A word-for-word copy of the whole listing is the required answer.

══════════

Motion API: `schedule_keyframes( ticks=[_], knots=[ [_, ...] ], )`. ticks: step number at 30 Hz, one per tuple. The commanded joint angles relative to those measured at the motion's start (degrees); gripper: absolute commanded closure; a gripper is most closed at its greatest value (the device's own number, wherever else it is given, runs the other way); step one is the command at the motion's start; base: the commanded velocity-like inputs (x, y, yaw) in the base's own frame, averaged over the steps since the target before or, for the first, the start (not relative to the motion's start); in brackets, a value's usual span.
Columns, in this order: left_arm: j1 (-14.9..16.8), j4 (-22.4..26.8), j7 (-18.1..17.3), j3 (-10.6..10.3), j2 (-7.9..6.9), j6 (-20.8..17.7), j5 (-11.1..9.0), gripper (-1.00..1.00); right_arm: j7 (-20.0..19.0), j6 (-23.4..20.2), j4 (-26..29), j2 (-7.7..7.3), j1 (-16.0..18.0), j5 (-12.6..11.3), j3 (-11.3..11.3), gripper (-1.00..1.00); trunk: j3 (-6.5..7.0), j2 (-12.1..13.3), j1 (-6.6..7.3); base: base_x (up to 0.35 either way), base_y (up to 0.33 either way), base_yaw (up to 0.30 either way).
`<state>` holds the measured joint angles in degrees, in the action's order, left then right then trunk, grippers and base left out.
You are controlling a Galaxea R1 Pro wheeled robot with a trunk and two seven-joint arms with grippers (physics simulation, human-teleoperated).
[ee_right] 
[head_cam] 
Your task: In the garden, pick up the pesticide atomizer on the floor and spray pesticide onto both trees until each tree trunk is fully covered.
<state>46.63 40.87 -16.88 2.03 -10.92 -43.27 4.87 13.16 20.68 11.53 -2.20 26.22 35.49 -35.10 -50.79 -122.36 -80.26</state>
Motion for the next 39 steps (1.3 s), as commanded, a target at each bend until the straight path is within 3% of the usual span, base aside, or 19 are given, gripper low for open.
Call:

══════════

» Solution
Motion API: `schedule_keyframes( ticks=[_], knots=[ [_, ...] ], )`. ticks: step number at 30 Hz, one per tuple. The commanded joint angles relative to those measured at the motion's start (degrees); gripper: absolute commanded closure; a gripper is most closed at its greatest value (the device's own number, wherever else it is given, runs the other way); step one is the command at the motion's start; base: the commanded velocity-like inputs (x, y, yaw) in the base's own frame, averaged over the steps since the target before or, for the first, the start (not relative to the motion's start); in brackets, a value's usual span.
Columns, in this order: left_arm: j1 (-14.9..16.8), j4 (-22.4..26.8), j7 (-18.1..17.3), j3 (-10.6..10.3), j2 (-7.9..6.9), j6 (-20.8..17.7), j5 (-11.1..9.0), gripper (-1.00..1.00); right_arm: j7 (-20.0..19.0), j6 (-23.4..20.2), j4 (-26..29), j2 (-7.7..7.3), j1 (-16.0..18.0), j5 (-12.6..11.3), j3 (-11.3..11.3), gripper (-1.00..1.00); trunk: j3 (-6.5..7.0), j2 (-12.1..13.3), j1 (-6.6..7.3); base: base_x (up to 0.35 either way), base_y (up to 0.33 either way), base_yaw (up to 0.30 either way).
`<state>` holds the measured joint angles in degrees, in the action's order, left then right then trunk, grippers and base left out.
You are controlling a Galaxea R1 Pro wheeled robot with a trunk and two seven-joint arms with grippers (physics simulation, human-teleoperated).
[ee_right] 
[head_cam] 
Your task: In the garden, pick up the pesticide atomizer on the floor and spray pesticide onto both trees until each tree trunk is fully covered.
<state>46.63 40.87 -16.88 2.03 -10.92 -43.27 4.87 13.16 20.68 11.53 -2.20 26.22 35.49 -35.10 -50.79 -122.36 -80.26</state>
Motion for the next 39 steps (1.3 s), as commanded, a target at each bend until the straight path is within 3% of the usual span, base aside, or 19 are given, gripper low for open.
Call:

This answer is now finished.